An illuminating complex includes a light source having a textile web incorporating optical fibres in the warp and/or weft directions. The fibres are associated with binding yarns, and the optical fibres are capable of emitting light laterally. The textile web is attached to a rigid or semi-rigid backing, and a bonding intermediate allows the textile web to be at least partly attached in an irreversible manner to a rigid backing.

Description

    FIELD OF THE INVENTION
  • The invention relates to the field of thin illuminating panels which may be in the form of a portion of a wall, ceiling or rigid or semi-rigid partition.
  • The invention relates more especially to an illuminating complex which is capable, in particular, of being fitted in a building or motor vehicle intended for transporting passengers such as a train or aircraft.
  • DESCRIPTION OF THE PRIOR ART
  • Generally speaking, illuminating panels fitted into a partition comprise light sources such as fluorescent lamps concealed behind a light diffuser sheet made of frosted glass or polymethyl methacrylate (PMMA).

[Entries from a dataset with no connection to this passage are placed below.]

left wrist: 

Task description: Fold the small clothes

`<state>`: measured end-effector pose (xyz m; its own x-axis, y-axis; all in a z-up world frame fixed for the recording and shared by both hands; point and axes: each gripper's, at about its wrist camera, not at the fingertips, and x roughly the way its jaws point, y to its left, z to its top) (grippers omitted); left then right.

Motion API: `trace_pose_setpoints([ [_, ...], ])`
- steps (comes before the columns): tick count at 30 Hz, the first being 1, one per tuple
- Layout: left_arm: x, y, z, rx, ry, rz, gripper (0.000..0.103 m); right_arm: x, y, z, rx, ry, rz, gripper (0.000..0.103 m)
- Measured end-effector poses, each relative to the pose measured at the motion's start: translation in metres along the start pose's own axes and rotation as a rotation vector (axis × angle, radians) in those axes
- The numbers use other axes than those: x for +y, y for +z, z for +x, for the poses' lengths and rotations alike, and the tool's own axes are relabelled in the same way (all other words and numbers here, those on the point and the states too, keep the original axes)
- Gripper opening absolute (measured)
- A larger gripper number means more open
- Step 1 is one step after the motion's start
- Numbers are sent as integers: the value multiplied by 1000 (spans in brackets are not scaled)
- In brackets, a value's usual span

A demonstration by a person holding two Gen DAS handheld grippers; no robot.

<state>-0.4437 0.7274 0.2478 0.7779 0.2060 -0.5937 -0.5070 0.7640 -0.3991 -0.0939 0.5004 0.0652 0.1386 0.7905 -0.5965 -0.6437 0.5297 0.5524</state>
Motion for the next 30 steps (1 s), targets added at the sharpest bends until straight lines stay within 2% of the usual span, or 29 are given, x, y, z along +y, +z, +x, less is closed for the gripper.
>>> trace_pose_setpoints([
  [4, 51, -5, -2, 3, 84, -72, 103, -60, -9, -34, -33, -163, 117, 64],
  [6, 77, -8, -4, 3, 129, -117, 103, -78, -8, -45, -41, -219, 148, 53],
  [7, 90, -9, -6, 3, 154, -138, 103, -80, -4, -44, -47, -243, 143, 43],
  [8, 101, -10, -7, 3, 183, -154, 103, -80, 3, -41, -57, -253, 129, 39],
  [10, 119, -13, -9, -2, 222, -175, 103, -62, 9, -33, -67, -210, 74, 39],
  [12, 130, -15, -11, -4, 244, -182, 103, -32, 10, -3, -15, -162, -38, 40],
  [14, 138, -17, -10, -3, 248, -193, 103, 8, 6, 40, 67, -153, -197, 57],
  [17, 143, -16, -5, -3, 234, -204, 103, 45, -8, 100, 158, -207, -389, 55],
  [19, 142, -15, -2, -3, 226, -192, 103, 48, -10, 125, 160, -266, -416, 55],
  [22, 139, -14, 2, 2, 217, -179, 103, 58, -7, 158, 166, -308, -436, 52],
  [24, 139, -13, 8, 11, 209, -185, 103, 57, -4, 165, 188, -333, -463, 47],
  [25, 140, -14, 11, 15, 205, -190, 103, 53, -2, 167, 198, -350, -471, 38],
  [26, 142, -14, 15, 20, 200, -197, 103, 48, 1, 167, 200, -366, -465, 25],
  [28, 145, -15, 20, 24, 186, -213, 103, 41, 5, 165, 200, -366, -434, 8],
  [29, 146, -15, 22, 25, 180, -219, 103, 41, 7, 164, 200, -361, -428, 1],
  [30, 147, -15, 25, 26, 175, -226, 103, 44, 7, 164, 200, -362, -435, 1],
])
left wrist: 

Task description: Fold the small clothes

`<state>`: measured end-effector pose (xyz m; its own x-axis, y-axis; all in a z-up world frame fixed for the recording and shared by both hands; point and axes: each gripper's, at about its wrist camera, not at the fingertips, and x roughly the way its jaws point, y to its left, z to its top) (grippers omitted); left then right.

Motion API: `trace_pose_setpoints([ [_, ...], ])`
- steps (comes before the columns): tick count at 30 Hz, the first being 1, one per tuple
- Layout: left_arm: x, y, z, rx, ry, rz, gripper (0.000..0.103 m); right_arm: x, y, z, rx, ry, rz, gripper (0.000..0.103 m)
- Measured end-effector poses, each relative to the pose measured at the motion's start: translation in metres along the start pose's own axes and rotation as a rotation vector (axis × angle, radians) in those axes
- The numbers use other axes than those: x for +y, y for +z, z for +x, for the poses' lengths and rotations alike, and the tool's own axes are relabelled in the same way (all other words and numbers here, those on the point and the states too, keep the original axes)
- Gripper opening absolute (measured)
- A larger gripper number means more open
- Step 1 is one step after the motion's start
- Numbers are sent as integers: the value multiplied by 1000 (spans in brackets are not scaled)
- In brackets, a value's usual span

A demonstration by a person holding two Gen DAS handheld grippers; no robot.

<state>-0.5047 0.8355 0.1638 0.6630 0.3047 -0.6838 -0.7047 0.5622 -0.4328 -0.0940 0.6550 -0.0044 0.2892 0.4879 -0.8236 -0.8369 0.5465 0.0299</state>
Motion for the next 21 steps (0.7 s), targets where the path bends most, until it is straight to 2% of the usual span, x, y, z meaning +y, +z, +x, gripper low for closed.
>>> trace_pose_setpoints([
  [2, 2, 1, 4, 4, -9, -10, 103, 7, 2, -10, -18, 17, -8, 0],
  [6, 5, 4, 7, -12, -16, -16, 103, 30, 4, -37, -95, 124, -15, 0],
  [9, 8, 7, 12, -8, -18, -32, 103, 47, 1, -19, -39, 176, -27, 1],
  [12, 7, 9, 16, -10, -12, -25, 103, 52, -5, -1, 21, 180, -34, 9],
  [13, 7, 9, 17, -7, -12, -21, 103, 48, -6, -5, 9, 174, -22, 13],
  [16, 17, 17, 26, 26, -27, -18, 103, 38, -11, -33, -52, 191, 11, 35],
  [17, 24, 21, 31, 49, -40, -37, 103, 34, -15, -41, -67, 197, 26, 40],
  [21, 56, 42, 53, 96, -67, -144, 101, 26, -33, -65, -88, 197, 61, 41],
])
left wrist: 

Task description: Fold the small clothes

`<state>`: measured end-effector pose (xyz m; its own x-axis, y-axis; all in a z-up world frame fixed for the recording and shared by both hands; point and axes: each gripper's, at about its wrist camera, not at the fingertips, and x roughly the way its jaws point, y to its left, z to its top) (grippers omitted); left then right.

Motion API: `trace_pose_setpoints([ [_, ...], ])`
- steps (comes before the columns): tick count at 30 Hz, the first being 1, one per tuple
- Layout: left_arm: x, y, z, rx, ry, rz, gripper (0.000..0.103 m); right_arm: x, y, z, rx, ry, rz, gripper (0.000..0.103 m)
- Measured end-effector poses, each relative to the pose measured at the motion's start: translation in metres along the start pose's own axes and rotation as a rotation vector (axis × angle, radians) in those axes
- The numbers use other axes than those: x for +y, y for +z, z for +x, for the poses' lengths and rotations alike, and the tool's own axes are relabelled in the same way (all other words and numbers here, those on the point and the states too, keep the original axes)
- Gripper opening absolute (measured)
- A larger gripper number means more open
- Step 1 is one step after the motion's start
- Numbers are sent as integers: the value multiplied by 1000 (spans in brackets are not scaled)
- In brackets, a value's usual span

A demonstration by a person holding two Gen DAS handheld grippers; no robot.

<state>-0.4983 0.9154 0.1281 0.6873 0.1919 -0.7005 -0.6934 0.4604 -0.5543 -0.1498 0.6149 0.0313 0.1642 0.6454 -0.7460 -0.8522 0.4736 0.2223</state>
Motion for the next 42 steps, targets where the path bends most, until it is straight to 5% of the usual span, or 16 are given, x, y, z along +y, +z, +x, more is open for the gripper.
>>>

  • However, the fluorescent lamps must be fitted some distance away from the sheet in order to remain invisible through the diffuser sheet. Such panels are therefore fairly bulky at the rear of the diffuser sheet. They must also have a rear panel which is used solely to support the various electrical power supply units for the fluorescent lamps. Such panels are therefore thick and heavy.
  • Textile webs which comprise woven optical fibres with binding yarns that are kept tensioned by a rigid frame are also known. The woven fabrics thus formed are then treated in various ways in order to obtain uniform lateral light emission.
  • However, such webs cannot be arranged in direct contact with a partition. In addition, they have relatively little resistance to tearing and fire. They must therefore be installed in spaces which are protected against these various hazards.
  • Illuminating panels made of a non-woven web of optical fibres sandwiched between a transparent front sheet and a light reflecting rear sheet are also known. Such light sources are described, in particular, in U.S. Pat. No. 5,021,928.
  • Nevertheless, using a non-woven web of optical fibres poses numerous problems in terms of maintaining a uniform surface appearance when handling it before fitting it between the two sheets and when subsequently connecting the optical fibres to one or more light sources.
  • Not only that, the transparent front sheet has the drawback of substantially increasing the weight of the illuminating complex. The cost of manufacturing such an illuminating complex is consequently correspondingly expensive. What is more, such an illuminating panel does not make it possible to retain the special touch and feel of textiles.
  • SUMMARY OF THE INVENTION
  • The invention relates to an illuminating complex comprising a light source having a textile web incorporating optical fibres in the warp and/or weft directions, said fibres being associated with binding yarns and said optical fibres being capable of emitting light laterally.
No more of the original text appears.